Badaxxed pistol! Where can I get one?

PECOS


----------



## JOHNNY QUEST (Mar 6, 2006)

Pecos said:


> Badaxxed pistol! Where can I get one?
> 
> PECOS


 This one is custom ordered... here is thier link...

http://www.mountainaircustomairguns.com/our_guns.htm


----------



## justinsfa (Mar 28, 2009)

How do you have all these rats?? Are they hitting all of our bird feeders and such at night when we cant see them or what???


----------



## JOHNNY QUEST (Mar 6, 2006)

justinsfa said:


> How do you have all these rats?? Are they hitting all of our bird feeders and such at night when we cant see them or what???

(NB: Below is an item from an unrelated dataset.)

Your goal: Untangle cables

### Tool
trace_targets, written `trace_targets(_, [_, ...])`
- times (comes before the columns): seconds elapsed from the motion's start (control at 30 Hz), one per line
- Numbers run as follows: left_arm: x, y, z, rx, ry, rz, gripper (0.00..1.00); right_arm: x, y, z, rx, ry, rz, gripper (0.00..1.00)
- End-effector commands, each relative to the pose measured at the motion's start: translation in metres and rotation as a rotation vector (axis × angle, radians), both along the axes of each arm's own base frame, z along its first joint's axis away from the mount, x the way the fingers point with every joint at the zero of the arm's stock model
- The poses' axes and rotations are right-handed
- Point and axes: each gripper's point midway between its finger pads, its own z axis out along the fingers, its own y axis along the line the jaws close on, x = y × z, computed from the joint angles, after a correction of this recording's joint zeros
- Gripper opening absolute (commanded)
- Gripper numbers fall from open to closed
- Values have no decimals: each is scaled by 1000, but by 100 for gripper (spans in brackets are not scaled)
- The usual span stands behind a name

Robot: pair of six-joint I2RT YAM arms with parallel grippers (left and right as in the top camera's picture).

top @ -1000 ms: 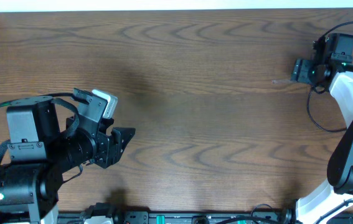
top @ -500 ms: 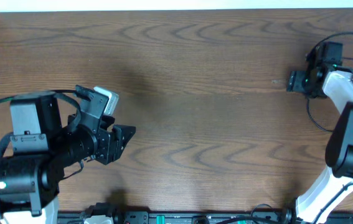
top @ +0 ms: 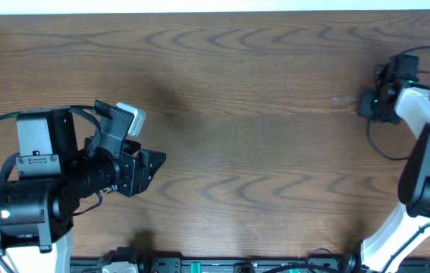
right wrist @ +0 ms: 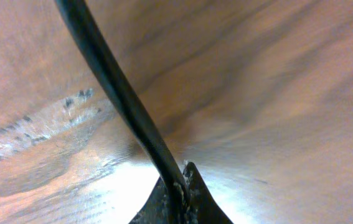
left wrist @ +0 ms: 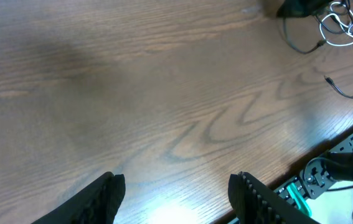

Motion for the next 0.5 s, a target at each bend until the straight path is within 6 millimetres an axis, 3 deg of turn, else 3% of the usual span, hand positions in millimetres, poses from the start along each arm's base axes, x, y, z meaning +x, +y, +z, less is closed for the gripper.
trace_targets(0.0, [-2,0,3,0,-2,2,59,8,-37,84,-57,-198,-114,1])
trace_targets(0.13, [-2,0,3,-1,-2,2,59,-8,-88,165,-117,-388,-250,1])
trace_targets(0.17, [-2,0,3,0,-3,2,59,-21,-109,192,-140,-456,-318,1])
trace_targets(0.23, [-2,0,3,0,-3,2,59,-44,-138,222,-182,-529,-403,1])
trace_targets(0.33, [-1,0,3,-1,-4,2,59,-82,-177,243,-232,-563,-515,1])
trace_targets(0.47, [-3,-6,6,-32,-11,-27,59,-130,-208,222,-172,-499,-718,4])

 Yep. untill ya get NV ya really don't know thier there... I get about 1 or 2 a week... my hood is old tho.. newer hoods may be a bit slower, but thier there....


----------



## justinsfa (Mar 28, 2009)

Ahhhh, gotcha....

Well, my hood has a problem with bigger "RATS"... I have a group of possums that run down the fence EVERY night and my lab goes ape****. Im at the verge of just sitting up and popping them with the 12 gauge...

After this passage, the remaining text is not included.